Submitted by FomalhautCalliclea t3_11dmh5b in singularity

As many of you may have noticed, there are many people around this sub and the overall topic of futurism that hold the view (or make the prediction) that the future technological progress will bring an anti-egalitarian society with very few billionaires at the top and a pauperized rest of the population.

This view is interesting in that it depicts a very familiar view, the view of the XIXth century. Indeed, the societies of this time were anti-egalitarian and dictatorial, both politically and economically beyond words. Very restrained circles of elites owned everything while the rest of the population soused in revolting misery, suffering the worse of indignities and terror (slavery, child labor, no women's rights, censorship, and so on). Rare historical anomalies of this horror subsist to this day (North Korea, Iran, Russia's invasion...etc).

But there are two problems with this view being ascribed to the future. First of all, it's projection. Second of all, it fails to describe accurately the XIXth century.

Indeed, XIXth century's societies were highly unstable, dynamical, fluid, always on the verge of collapsed, with constant revolutions, civil wars, coups d'état (my country alone has had 3 revolutions back then, 1830, 1848, 1871) and strong political movements. And those struggles continued and gave birth to our current societies, democratic and much more respecting human decency.
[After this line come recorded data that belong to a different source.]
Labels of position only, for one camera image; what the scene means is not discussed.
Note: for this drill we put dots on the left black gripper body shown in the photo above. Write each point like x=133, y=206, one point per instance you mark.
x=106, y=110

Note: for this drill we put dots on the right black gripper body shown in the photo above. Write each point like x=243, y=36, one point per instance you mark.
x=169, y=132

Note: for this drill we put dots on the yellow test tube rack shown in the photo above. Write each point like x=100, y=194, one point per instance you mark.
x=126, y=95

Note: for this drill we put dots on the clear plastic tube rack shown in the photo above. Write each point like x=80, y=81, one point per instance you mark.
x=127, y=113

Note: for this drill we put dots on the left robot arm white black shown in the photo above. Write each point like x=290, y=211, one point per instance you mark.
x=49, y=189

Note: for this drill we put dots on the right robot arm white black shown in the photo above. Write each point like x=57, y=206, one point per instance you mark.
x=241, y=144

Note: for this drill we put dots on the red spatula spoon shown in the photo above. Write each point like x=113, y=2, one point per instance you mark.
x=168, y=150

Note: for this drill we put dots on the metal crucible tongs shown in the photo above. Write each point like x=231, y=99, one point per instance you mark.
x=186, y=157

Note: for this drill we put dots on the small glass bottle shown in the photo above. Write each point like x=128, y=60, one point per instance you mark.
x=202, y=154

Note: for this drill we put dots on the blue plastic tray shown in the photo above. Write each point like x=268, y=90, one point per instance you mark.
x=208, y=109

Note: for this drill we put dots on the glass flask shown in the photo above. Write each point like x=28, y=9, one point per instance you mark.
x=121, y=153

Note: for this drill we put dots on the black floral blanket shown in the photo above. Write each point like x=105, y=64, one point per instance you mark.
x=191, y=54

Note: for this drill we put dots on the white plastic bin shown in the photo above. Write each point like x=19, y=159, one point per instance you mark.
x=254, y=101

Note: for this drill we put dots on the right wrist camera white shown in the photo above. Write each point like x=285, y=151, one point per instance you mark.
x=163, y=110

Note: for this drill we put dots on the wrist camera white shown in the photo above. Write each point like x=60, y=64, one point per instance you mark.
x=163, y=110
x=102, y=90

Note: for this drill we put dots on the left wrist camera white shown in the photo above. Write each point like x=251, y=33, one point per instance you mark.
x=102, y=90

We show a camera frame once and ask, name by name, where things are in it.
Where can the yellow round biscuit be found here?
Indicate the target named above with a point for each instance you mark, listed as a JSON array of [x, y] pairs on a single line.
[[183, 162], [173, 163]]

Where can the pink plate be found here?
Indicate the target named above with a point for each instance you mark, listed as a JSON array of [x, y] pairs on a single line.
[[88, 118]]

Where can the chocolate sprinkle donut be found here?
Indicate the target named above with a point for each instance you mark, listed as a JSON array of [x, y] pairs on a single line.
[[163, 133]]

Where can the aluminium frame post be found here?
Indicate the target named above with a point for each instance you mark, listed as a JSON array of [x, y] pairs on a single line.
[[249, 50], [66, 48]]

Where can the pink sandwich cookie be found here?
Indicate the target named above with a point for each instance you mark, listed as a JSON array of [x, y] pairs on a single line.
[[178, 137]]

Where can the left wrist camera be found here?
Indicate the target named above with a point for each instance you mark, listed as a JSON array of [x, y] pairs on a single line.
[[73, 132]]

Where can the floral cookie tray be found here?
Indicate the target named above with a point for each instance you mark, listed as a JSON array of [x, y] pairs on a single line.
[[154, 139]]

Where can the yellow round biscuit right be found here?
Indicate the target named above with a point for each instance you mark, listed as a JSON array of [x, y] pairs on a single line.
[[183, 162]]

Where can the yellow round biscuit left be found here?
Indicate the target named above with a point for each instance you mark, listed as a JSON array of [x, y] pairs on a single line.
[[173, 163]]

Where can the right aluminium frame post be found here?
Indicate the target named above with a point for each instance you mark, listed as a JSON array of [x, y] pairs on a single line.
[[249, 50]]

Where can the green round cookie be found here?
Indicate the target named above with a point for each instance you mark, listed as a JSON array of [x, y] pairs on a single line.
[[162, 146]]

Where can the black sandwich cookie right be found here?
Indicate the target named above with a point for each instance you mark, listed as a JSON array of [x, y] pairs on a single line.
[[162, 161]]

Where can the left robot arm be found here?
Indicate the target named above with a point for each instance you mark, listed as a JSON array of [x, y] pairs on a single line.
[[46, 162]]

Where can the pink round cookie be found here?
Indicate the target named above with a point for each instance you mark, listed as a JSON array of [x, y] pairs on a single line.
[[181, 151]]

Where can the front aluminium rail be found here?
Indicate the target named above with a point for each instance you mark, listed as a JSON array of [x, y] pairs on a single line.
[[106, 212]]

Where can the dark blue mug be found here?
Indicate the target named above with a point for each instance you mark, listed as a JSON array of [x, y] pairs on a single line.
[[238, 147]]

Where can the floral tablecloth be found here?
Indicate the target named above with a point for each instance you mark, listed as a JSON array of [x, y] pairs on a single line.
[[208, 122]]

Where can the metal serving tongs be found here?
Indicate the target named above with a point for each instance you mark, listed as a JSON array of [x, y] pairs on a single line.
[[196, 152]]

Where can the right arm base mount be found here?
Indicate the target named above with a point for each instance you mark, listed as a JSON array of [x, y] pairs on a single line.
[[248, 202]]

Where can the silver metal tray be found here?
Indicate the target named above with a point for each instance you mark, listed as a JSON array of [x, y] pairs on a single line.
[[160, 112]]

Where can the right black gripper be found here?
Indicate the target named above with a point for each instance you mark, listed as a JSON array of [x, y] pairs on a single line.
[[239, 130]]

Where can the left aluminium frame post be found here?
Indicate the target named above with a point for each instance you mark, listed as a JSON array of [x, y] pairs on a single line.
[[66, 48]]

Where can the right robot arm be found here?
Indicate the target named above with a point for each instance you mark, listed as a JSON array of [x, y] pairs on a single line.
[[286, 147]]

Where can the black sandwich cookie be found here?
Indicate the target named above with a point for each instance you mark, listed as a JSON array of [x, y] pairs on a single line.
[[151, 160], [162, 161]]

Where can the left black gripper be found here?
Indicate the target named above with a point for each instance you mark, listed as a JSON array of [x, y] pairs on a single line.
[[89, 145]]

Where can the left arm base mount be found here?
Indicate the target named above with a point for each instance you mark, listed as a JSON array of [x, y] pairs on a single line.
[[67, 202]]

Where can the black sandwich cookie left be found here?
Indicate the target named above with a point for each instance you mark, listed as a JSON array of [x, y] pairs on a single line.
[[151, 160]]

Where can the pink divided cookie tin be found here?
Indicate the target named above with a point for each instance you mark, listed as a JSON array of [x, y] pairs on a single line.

Although there are lots (and i mean that word passionately) of improvements still to be done, the progress when compared to the XIXth century is staggering. Think of slavery, child labor, freedom of the press, women's rights, welfare, minimum wages, retirement, social housing, free mandatory education (even college here), universal healthcare (you can guess i'm not writing those lines in the USA...) etc. And there are still movements that expect for more.

The XIXth century wasn't a static eternal situation. and those social movements were brought partially by technological progress. Thinking that the next century will just be a never ending XIXth century seems simplistic in that it only shows a picture of a single second of that century, and not all the processes in action in that time.

You may object that this is projection too. Indeed, since we're here talking about singularity, it means the future past that point is impossible to describe. In such case, predicting XIXth century on the future is meaningless and purely... projection.

But for those that don't think there will be a singularity, or not right away, the prediction they make is simply a static safe state of the XIXth century. And even if this prediction didn't make the mistake of only taking a single point, it would be a linear description of events, expecting only the XXIIth and XXIIIth century to be perfect copies and repetition of the former two. Which not only does not take into account singularity, but even a non linear possibility of evolution, something history has shown us multiple times, both in good and bad (florishing times and civilizational collapses).

This is why this type of prediction seems limited to me.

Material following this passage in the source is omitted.